Kanban Augments Agile Practices
Some of the Flow Team’s most difficult and emotionally charged discussions involved changes to our current practices, many of which we ourselves had evangelized and implemented over the years as part of our Agile evolution and had become engrained in our vernacular and culture. The system we envisaged continued to remain Agile in terms of all established Agile software engineering practices. We believe all of these are superior practices and we had built up strong competencies which we saw no reason to change.
As a result, the implementation Kanban caused very little disruption to the teams and organization in terms of roles or how they performed backlog management, analysis, coding and testing. Kanban augmented these practices by enforcing a lean methodology.

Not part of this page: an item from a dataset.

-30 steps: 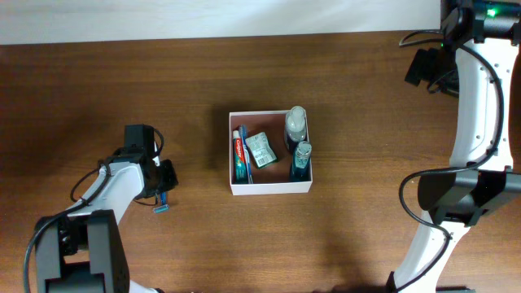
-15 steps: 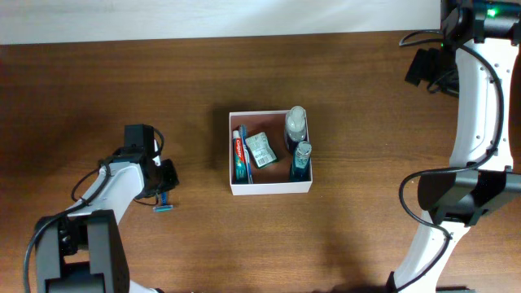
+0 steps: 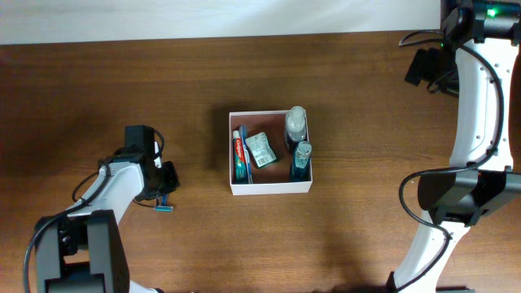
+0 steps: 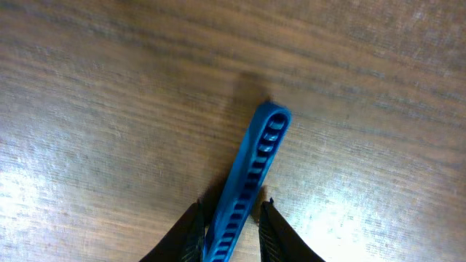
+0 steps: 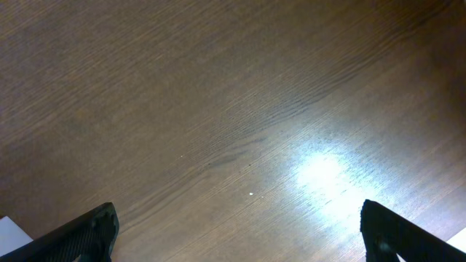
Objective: Pack container
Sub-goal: 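Lower the left gripper and close it on the blue razor handle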
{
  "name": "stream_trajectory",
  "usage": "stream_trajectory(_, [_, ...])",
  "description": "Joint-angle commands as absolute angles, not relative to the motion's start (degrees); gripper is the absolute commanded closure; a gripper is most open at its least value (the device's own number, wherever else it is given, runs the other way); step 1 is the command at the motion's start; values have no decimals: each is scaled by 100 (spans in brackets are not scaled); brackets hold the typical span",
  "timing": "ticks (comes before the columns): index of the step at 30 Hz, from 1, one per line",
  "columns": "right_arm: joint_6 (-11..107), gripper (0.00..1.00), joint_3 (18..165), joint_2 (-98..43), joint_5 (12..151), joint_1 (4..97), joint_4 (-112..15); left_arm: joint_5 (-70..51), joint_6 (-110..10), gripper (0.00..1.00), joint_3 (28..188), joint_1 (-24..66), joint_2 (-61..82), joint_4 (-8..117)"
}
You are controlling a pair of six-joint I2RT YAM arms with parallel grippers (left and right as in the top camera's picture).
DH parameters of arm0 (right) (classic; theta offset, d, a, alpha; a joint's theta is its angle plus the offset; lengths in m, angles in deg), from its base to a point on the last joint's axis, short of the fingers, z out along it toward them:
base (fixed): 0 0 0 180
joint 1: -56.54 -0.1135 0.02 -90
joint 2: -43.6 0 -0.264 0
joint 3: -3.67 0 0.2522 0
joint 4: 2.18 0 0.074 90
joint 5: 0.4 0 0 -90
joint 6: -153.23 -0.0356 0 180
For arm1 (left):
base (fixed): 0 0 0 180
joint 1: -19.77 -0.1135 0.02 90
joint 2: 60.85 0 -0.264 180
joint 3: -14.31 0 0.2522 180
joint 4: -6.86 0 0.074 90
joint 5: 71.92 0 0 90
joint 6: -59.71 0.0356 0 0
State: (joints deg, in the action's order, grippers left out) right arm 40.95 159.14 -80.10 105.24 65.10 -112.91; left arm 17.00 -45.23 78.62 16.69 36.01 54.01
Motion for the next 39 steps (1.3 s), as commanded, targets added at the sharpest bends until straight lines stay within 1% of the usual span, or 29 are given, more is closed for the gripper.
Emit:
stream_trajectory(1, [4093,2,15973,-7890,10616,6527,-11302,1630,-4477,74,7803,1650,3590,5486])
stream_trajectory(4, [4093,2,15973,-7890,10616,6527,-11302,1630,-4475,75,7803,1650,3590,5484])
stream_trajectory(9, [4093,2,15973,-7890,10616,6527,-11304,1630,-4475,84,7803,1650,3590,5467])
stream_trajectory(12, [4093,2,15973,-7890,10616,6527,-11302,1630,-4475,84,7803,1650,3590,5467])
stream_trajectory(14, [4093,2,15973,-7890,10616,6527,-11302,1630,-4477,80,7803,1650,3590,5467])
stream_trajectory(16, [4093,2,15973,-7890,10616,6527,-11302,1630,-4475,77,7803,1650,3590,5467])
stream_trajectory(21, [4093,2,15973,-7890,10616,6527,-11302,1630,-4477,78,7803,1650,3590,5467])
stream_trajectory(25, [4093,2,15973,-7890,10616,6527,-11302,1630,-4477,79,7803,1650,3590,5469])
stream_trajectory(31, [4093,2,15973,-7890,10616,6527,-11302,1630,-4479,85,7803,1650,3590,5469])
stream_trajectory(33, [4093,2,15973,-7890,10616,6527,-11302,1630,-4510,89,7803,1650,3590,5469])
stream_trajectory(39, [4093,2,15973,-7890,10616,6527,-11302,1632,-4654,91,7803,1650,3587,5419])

Practices related to time-boxed iterations were discarded in favor of continuous flow. Teams were asked to “stop starting and start finishing.” In lieu of sprint planning and sprinting, backlog management and story breakdown became continuous activities and teams pulled in new stories based on priority, their capacity regulated by WIP limits. The teams gradually discarded story points and focused on cycle-time and throughput.
As our “pilot,” we chose Soarian Financials®, the Siemens enterprise revenue cycle product development program that comprises approximately 500 employees across 15 scrum teams located in Malvern, Pennsylvania, Brooklyn, NY, and Kolkata, India. The next release would begin in May 2012. This timing and the big-bang implementation approach pushed the Flow Team to provide two days of training to the whole organization in two sittings held in Malvern, PA, and Kolkata respectively. The classes were held in large auditoriums where each Scrum Team was seated at their own team tables with their team Kanban coach. The training occurred in April 2012, a few weeks prior to the release kickoff.
Scrum Teams playing the “getkanban game” simulation during the training
In terms of providing the training, we decided to seek outside help. As luck would have it, we met an expert at a local event who had run the world’s first Kanban project at Corbis and was one of the founders of the Kanban methodology.4 Along with providing the training, this consultant continued to provide expert insight and advice on our design, mentored our coaches, deepened our understanding and most importantly opened our eyes to Little’s Law (which I will discuss further on in this article) and the metrics and conditioning of flow. It should be noted that although as mentioned previously, Siemens believes strongly in building internal experts, we could not have been nearly as successful without the help of this outside expertise.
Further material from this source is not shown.